BC is tangent to both a circle with center at A and a circle with center at D. The area of the circle with center at A is 225π and the area of the circle with center at D is 36π.
If BC=16, find the distance between the centers of the two circles.
+26367 BC is tangent to both a circle with center at A and a circle with center at D.
The area of the circle with center at A is 225p and the area of the circle with center at D is 36p.
If BC=16, find the distance between the centers of the two circles.

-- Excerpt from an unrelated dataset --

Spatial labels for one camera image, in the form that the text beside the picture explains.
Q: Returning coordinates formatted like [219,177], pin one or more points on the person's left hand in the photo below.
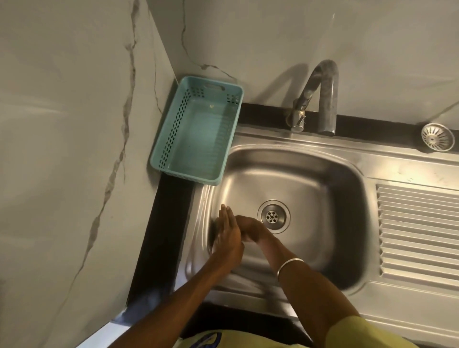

Formula area of the circle: \(A=\pi r^2\)
\(\begin{array}{|rcll|} \hline A=\pi r^2 \\ \hline 225\pi &=& \pi R^2 \\ 225 &=& R^2 \\ \mathbf{15} &=& \mathbf{R} \\\\ 36\pi &=& \pi r^2 \\ 36 &=& r^2 \\ \mathbf{6} &=& \mathbf{r} \\ \hline \end{array} \)
Pythagoras' theorem:
\(\begin{array}{|rcll|} \hline AD^2 &=& 16^2+(R+r)^2 \\ AD^2 &=& 16^2+(15+6)^2 \\ AD^2 &=& 16^2+21^2 \\ AD^2 &=& 256+441 \\ AD^2 &=& 697 \\ AD &=& 26.4007575649 \\ \mathbf{AD} &\approx& \mathbf{26.4} \\ \hline \end{array}\)
The distance between the centers of the two circles is \(\approx \mathbf{26.4}\)